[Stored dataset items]
.....

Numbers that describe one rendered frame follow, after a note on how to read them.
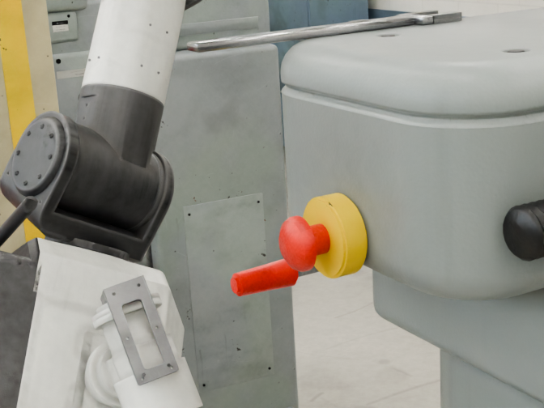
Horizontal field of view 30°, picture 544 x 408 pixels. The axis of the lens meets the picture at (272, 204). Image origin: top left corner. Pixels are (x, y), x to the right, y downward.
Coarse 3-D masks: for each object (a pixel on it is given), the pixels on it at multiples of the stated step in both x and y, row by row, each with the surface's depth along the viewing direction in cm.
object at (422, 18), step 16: (400, 16) 85; (416, 16) 85; (432, 16) 85; (448, 16) 85; (272, 32) 79; (288, 32) 79; (304, 32) 80; (320, 32) 80; (336, 32) 81; (192, 48) 76; (208, 48) 76; (224, 48) 77
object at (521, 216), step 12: (528, 204) 62; (540, 204) 62; (516, 216) 62; (528, 216) 61; (540, 216) 61; (504, 228) 63; (516, 228) 62; (528, 228) 61; (540, 228) 60; (504, 240) 63; (516, 240) 62; (528, 240) 61; (540, 240) 60; (516, 252) 62; (528, 252) 61; (540, 252) 61
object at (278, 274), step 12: (276, 264) 83; (240, 276) 82; (252, 276) 82; (264, 276) 82; (276, 276) 82; (288, 276) 83; (300, 276) 85; (240, 288) 82; (252, 288) 82; (264, 288) 82; (276, 288) 83
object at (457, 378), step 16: (448, 368) 88; (464, 368) 86; (448, 384) 89; (464, 384) 87; (480, 384) 85; (496, 384) 83; (448, 400) 89; (464, 400) 87; (480, 400) 85; (496, 400) 83; (512, 400) 81; (528, 400) 80

.....

▸ WHAT TO WORK ON: All of the data must be set down exactly, with no pictures included.

▸ TASK ANSWER:
Numbers that describe one rendered frame follow, after a note on how to read them.
Horizontal field of view 30°, picture 544 x 408 pixels. The axis of the lens meets the picture at (272, 204). Image origin: top left corner. Pixels are (x, y), x to the right, y downward.
Coarse 3-D masks: for each object (a pixel on it is given), the pixels on it at multiples of the stated step in both x and y, row by row, each with the surface's depth along the viewing direction in cm.
object at (422, 18), step 16: (400, 16) 85; (416, 16) 85; (432, 16) 85; (448, 16) 85; (272, 32) 79; (288, 32) 79; (304, 32) 80; (320, 32) 80; (336, 32) 81; (192, 48) 76; (208, 48) 76; (224, 48) 77
object at (521, 216), step 12: (528, 204) 62; (540, 204) 62; (516, 216) 62; (528, 216) 61; (540, 216) 61; (504, 228) 63; (516, 228) 62; (528, 228) 61; (540, 228) 60; (504, 240) 63; (516, 240) 62; (528, 240) 61; (540, 240) 60; (516, 252) 62; (528, 252) 61; (540, 252) 61
object at (278, 274), step 12: (276, 264) 83; (240, 276) 82; (252, 276) 82; (264, 276) 82; (276, 276) 82; (288, 276) 83; (300, 276) 85; (240, 288) 82; (252, 288) 82; (264, 288) 82; (276, 288) 83
object at (457, 378), step 16: (448, 368) 88; (464, 368) 86; (448, 384) 89; (464, 384) 87; (480, 384) 85; (496, 384) 83; (448, 400) 89; (464, 400) 87; (480, 400) 85; (496, 400) 83; (512, 400) 81; (528, 400) 80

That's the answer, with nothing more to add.